→ Task brief
Take the line with "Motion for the" and every line after it in the data. Transcribe them exactly, through the last.

→ The data

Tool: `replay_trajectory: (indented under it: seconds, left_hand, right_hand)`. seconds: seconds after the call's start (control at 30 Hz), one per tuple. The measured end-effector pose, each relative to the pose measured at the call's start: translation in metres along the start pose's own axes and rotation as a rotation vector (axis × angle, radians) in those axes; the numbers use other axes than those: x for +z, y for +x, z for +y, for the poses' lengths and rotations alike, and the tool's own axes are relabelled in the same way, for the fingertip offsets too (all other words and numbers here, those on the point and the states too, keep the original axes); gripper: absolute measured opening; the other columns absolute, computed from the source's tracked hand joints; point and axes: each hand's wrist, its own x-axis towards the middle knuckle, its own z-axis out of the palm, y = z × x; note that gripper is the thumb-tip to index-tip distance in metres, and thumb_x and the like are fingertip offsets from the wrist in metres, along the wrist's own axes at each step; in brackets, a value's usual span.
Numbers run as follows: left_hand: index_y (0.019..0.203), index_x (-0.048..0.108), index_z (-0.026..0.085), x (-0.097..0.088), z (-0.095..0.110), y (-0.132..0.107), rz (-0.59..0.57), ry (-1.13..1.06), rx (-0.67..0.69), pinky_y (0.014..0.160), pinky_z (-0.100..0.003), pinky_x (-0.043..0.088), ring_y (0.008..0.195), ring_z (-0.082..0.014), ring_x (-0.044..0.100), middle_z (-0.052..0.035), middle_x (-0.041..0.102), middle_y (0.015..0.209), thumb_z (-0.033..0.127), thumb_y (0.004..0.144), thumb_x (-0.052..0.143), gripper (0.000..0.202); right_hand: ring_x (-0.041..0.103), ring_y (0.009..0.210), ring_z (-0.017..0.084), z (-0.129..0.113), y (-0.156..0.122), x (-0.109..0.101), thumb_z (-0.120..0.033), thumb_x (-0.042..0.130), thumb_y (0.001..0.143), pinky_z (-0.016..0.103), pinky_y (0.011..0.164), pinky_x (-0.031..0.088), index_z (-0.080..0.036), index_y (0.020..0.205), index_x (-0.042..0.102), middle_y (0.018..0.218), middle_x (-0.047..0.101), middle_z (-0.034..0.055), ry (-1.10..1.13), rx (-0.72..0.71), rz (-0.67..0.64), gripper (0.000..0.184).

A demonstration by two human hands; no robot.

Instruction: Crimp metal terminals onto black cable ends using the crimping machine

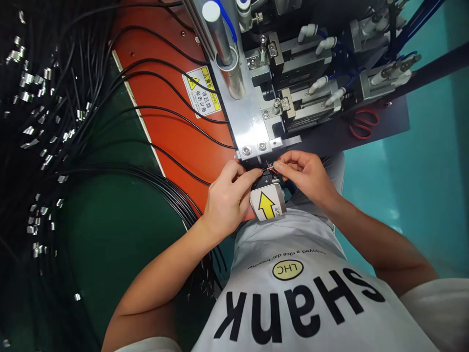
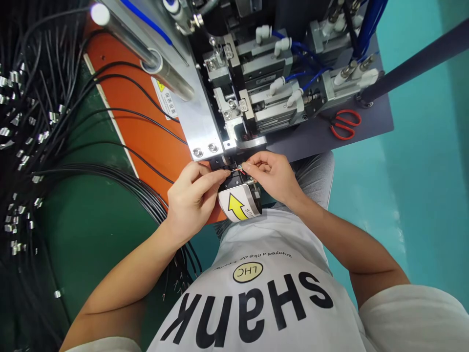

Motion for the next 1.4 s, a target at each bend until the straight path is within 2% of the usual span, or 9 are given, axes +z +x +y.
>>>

→ Exercise output
Motion for the next 1.4 s, a target at each bend until the straight path is within 2% of the usual span, or 9 are given, axes +z +x +y.
>>>

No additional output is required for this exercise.